> **WORK REQUIRED**
From the records below, output exactly the lines running from the line containing "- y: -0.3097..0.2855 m" through the line containing "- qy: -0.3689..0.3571", and no others.

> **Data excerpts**
- - -

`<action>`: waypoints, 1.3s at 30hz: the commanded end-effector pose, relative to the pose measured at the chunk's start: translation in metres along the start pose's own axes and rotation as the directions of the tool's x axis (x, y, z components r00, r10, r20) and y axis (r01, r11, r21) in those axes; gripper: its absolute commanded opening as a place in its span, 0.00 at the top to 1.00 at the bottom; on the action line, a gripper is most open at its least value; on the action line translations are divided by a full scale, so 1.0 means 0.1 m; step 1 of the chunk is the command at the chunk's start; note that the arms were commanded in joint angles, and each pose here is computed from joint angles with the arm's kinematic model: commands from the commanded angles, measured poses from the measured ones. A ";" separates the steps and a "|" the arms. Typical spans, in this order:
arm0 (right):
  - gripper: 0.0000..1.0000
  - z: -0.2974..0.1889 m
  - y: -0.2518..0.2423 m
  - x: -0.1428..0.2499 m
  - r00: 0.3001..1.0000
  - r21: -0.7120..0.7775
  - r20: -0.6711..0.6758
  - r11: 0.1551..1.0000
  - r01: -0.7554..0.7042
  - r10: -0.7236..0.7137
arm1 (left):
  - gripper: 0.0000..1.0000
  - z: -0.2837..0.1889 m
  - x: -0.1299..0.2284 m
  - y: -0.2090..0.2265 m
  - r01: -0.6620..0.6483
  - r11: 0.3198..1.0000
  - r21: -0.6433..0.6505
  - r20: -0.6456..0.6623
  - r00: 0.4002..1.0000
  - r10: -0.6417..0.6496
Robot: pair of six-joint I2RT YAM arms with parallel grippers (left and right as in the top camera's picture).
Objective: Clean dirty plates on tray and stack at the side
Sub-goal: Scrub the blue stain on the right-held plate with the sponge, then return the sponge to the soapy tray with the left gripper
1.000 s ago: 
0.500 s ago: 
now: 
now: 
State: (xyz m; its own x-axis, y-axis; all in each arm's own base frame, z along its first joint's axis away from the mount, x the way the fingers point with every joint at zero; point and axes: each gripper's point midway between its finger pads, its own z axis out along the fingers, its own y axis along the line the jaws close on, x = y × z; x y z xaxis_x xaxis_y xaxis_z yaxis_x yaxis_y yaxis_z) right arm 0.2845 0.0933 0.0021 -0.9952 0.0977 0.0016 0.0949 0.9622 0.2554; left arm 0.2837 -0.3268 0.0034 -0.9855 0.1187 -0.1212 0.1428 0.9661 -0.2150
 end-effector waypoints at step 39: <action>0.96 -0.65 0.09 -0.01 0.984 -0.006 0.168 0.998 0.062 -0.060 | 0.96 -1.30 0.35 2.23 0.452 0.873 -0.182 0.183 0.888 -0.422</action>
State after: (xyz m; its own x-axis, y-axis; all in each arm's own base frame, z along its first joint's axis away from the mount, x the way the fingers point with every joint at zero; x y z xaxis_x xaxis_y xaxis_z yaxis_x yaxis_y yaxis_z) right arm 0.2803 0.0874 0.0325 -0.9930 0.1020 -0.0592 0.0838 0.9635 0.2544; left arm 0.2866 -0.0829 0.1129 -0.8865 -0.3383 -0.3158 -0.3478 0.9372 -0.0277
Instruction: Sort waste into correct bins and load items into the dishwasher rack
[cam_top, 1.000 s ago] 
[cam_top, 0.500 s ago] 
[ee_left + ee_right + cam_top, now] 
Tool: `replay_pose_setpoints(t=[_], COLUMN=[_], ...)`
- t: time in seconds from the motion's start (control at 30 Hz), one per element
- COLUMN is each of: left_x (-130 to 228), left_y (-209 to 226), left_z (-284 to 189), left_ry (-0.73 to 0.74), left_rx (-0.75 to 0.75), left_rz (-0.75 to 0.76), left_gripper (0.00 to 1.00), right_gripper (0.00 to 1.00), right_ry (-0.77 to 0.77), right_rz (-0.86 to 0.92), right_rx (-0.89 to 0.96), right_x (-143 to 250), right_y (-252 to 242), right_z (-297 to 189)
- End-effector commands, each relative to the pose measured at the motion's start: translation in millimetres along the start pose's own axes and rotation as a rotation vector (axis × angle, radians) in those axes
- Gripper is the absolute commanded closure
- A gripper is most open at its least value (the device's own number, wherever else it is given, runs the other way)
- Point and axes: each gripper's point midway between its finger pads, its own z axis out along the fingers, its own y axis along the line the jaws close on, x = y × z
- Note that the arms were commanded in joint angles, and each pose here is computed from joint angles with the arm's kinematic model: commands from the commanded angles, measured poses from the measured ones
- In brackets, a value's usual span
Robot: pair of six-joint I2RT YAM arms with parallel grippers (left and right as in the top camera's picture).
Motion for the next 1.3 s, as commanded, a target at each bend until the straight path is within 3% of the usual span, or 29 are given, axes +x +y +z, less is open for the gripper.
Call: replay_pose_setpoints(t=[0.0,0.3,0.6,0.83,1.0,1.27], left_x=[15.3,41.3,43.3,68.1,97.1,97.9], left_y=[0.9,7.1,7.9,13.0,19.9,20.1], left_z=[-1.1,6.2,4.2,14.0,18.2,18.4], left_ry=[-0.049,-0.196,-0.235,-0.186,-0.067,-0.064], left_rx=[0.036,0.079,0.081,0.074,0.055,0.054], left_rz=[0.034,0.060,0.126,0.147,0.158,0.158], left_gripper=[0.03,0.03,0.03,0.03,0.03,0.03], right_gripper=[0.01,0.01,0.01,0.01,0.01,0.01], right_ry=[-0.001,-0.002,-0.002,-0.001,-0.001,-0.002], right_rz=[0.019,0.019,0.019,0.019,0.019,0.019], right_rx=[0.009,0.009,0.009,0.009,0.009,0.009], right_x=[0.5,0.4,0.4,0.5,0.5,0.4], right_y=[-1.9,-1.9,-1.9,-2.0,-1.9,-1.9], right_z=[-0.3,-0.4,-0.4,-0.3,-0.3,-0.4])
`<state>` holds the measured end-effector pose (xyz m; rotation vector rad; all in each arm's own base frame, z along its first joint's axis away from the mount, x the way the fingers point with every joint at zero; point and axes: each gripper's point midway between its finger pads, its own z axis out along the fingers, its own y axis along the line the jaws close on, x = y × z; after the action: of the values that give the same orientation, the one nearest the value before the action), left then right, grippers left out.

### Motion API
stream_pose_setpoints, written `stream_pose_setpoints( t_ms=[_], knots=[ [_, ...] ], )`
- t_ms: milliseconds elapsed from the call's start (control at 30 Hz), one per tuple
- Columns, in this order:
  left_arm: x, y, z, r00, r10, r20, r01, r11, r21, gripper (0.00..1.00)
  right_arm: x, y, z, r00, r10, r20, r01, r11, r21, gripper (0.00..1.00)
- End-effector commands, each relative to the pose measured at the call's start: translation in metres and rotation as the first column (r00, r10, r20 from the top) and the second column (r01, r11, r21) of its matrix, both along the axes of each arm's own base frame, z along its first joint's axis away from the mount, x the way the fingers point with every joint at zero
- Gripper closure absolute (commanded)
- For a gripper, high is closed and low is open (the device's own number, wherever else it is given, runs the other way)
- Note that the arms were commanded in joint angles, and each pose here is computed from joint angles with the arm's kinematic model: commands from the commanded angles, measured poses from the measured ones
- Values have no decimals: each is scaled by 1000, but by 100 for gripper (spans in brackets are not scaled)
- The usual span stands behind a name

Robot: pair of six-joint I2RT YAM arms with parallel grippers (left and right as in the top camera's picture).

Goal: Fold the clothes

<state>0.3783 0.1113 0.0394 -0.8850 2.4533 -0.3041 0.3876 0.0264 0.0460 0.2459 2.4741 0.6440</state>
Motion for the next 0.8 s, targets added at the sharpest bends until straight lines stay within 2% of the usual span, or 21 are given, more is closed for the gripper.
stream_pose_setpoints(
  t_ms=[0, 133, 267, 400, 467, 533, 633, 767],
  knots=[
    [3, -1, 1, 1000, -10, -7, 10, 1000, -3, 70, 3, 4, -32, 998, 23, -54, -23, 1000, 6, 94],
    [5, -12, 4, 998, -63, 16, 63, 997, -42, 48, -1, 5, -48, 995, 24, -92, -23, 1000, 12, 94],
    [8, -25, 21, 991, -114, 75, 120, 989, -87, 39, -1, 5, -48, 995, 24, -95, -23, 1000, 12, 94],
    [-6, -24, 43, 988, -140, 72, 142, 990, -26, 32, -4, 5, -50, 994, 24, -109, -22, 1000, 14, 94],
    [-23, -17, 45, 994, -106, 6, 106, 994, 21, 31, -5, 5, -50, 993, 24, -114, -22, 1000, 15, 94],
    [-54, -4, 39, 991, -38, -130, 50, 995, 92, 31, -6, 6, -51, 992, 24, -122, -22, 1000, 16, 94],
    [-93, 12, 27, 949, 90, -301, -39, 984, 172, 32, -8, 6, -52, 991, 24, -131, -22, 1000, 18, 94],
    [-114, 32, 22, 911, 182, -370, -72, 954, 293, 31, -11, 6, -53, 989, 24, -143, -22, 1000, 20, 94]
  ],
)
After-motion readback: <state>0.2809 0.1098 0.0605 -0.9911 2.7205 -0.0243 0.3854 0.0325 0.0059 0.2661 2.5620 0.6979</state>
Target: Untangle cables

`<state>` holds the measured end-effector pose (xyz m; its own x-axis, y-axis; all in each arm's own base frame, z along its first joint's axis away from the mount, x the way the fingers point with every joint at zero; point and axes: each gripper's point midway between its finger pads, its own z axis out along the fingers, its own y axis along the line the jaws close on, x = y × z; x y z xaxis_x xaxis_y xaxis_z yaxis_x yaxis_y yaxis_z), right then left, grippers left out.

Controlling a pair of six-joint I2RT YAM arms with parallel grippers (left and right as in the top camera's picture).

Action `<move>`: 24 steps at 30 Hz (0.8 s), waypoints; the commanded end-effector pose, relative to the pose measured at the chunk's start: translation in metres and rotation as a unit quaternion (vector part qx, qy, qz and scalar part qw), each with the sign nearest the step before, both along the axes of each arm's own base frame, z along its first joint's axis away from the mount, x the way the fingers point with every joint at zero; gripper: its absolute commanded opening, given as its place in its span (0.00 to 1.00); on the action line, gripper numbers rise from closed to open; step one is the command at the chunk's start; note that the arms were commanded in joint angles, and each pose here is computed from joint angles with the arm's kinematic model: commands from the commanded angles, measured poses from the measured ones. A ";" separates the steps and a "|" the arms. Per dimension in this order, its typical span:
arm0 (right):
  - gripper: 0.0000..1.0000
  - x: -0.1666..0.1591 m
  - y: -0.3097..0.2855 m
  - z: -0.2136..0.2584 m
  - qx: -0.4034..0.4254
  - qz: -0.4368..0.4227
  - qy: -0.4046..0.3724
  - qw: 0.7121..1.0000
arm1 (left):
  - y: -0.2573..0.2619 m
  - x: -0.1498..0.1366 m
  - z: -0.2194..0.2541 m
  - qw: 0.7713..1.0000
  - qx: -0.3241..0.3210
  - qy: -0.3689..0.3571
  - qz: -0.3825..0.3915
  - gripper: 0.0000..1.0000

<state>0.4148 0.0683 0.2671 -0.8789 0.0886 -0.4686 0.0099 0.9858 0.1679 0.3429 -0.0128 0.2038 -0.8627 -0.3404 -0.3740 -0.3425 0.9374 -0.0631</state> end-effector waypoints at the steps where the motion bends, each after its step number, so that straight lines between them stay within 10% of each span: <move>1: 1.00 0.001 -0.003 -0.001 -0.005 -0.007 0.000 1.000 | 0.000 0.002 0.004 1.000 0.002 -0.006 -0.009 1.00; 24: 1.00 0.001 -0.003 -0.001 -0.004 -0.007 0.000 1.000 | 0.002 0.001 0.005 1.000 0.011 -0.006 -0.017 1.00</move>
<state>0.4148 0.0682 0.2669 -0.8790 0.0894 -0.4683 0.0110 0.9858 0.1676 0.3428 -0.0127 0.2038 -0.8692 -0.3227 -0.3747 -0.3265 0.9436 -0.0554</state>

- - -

> **THE ANSWER**
  - y: -0.3097..0.2855 m
  - z: -0.2136..0.2584 m
  - qx: -0.4034..0.4254
  - qz: -0.4368..0.4227
  - qy: -0.4046..0.3724
  - qw: 0.7121..1.0000
arm1 (left):
  - y: -0.2573..0.2619 m
  - x: -0.1498..0.1366 m
  - z: -0.2194..0.2541 m
  - qw: 0.7713..1.0000
  - qx: -0.3241..0.3210
  - qy: -0.3689..0.3571

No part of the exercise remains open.